On April 1 Creative Partnerships will be officially 'de-merged' (there's a lovely word, for you!) from Arts Council England and move over to the new organisation Creativity, Culture and Education. That means the CP teams across the country will all be in new situations working with a whole range of partners as most appropriate to the local situation, overseen by CCE, who will become the largest Regularly Funded Organisation of the Arts Council. (Interestingly enough CCE has split its national base between London Village and Newcastle. Their independence has, however, meant I've lost the entertainment and intellectual stimulus of having Paul Collard occasionally working just outside my office, which is a shame.)
There are whole books to be written about the Creative Partnerships, and no doubt when he retires Paul - who you can hear explaining the virtues of CP in the video above, albeit metamorphosed by a participant from Northumberland - will write one of them. I worked in arts education for many years, both as a writer in schools and then setting up the Teesside Arts Education Agency. Creative Partnerships has been, I think, helpfully challenging to my own orthodoxies about that work, as well as doing some of the kinds of things we dreamt of.

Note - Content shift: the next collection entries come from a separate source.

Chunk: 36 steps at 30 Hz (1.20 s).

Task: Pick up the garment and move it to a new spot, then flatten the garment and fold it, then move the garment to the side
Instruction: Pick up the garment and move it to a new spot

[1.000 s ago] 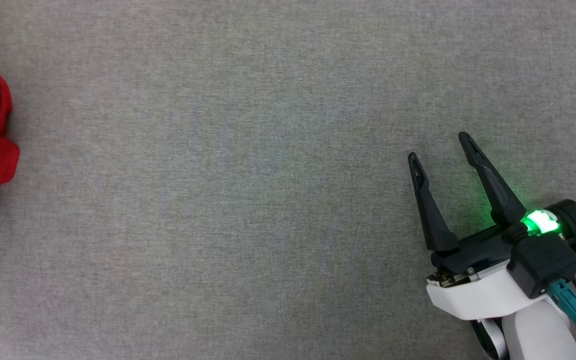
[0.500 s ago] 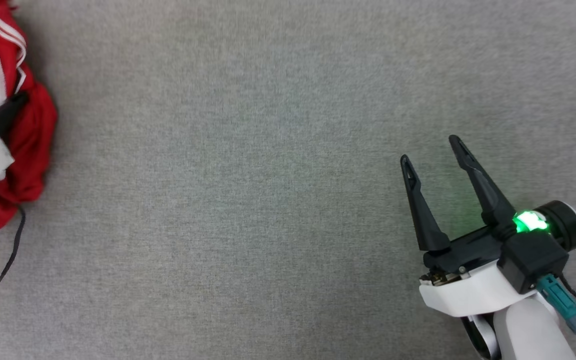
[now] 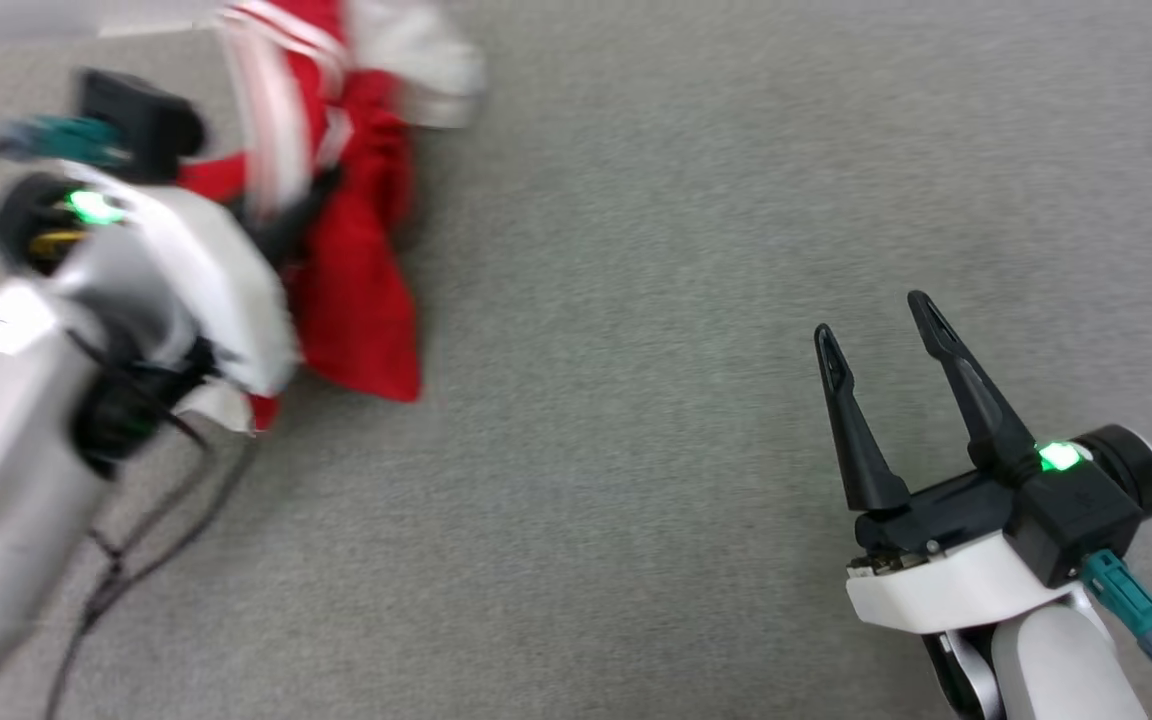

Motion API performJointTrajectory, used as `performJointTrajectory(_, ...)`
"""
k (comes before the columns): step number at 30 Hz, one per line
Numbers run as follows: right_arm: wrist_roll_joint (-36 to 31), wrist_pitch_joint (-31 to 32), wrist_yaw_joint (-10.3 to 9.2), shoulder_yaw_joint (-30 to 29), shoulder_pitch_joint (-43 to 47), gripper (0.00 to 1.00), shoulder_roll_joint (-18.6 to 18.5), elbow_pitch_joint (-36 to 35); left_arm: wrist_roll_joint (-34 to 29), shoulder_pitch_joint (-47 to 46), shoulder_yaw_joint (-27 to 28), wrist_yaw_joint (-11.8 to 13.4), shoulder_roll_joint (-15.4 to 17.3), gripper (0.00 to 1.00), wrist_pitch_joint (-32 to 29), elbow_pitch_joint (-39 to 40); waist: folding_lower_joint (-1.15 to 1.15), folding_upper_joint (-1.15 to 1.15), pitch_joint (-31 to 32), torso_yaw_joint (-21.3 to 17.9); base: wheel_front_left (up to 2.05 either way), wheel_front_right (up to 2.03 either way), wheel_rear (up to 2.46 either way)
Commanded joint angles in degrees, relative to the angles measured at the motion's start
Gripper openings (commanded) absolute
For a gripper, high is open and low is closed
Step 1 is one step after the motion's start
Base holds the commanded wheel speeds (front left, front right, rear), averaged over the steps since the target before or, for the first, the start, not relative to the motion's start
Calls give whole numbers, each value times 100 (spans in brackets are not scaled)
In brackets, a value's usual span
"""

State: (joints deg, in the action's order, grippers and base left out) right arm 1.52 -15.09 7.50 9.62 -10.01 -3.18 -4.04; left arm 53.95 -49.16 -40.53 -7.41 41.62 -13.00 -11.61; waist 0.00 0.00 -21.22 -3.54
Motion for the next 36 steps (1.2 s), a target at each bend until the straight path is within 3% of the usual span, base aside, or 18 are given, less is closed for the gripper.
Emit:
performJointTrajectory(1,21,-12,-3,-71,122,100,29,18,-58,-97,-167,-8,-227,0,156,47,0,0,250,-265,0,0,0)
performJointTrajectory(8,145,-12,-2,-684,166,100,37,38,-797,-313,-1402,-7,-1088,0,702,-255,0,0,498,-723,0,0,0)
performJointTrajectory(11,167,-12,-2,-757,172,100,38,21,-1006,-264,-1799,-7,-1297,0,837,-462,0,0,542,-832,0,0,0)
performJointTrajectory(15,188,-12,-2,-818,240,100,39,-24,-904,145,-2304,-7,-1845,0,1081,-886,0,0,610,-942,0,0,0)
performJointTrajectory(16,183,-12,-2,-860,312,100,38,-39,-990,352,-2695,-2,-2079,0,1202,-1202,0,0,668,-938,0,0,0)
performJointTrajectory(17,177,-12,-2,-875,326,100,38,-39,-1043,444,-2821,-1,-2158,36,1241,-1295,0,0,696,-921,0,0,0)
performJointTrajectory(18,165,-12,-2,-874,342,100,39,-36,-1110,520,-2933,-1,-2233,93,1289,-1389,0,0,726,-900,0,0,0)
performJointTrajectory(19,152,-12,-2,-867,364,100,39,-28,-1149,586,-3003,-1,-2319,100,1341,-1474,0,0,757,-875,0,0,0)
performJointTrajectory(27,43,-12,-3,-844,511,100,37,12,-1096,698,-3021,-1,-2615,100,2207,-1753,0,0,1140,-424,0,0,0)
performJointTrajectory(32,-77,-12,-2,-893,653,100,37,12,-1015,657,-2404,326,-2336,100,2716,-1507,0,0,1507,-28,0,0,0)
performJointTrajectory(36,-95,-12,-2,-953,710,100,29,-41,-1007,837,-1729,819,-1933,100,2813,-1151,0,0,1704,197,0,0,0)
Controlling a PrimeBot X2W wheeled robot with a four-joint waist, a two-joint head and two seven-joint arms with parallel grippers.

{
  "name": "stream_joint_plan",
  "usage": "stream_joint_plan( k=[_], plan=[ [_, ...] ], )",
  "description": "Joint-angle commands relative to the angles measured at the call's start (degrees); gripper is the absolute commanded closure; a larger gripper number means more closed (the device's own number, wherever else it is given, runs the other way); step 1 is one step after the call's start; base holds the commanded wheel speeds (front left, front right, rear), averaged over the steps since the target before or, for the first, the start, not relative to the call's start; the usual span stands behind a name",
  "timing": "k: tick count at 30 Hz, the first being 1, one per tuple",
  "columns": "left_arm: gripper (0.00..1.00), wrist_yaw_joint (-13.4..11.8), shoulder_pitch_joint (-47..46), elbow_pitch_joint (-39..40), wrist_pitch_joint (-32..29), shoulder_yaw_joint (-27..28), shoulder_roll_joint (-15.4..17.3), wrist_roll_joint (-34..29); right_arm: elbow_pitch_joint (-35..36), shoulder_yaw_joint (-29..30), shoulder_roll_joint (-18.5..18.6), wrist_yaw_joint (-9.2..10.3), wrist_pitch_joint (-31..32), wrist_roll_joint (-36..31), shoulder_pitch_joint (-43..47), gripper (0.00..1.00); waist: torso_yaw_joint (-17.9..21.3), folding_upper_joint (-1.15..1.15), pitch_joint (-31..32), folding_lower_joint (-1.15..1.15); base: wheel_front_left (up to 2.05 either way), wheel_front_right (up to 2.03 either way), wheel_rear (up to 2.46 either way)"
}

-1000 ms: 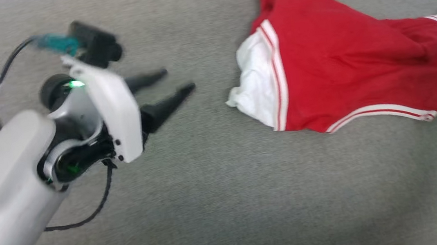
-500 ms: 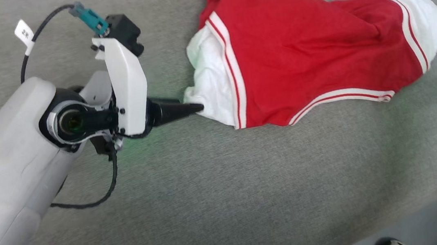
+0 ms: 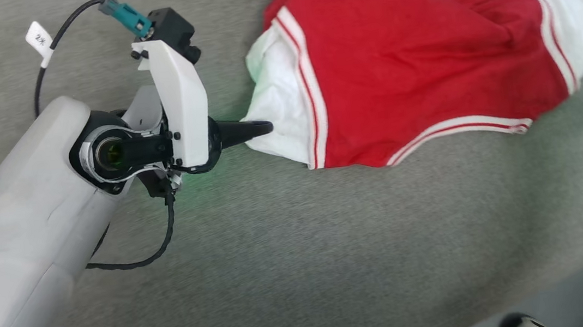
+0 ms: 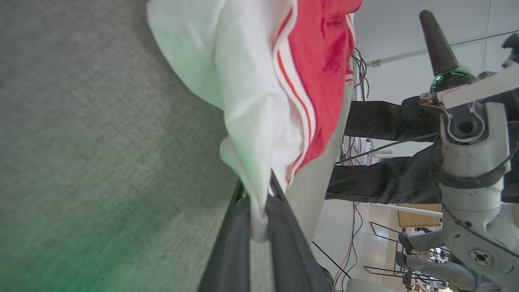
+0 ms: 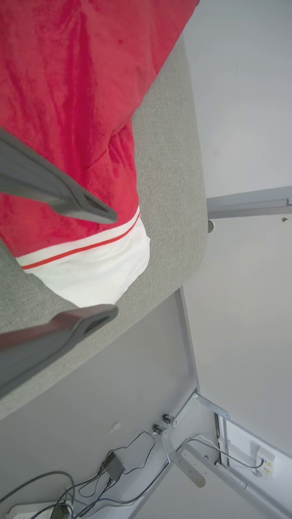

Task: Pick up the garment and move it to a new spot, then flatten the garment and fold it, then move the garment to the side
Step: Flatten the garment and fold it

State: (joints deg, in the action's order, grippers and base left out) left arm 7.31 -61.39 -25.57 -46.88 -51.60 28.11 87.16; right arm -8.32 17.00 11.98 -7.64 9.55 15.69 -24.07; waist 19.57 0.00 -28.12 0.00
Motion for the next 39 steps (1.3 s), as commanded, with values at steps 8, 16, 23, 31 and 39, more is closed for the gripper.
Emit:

It has pushed creativity beyond the arts, though without (most of all the time) losing the arts. It has pushed teachers and schools to innovate, as much as it has pushed creative practitioners. It has done a huge amount of action research into what works in developing the creativity of schools and young people. It has reached a huge number of people. It has also pushed the Arts Council into thinking more creatively about how it engages with people and institutions.
Most significantly though, I think it has developed a model for how it thinks creativity makes change happen in a school context. That is something which seriously strengthens the case for government investment, and something we need for the arts more broadly. The model may not be exact, but it is better than simply saying change sometimes happens but we're not sure why. We need to think through - as a sector - what it is we talk about when we talk about the power of the arts, and how it works. (Though it's been criticised, I do think The Arts Debate got us going on that.) CP, I think, is built on the intrinsic merits of the arts and creative practice, but does not stop there. That's its ongoing challenge to us.
At the risk of seeming cheesy, I wish it and all the staff leaving Arts Council today the best for the future. We'll be watching!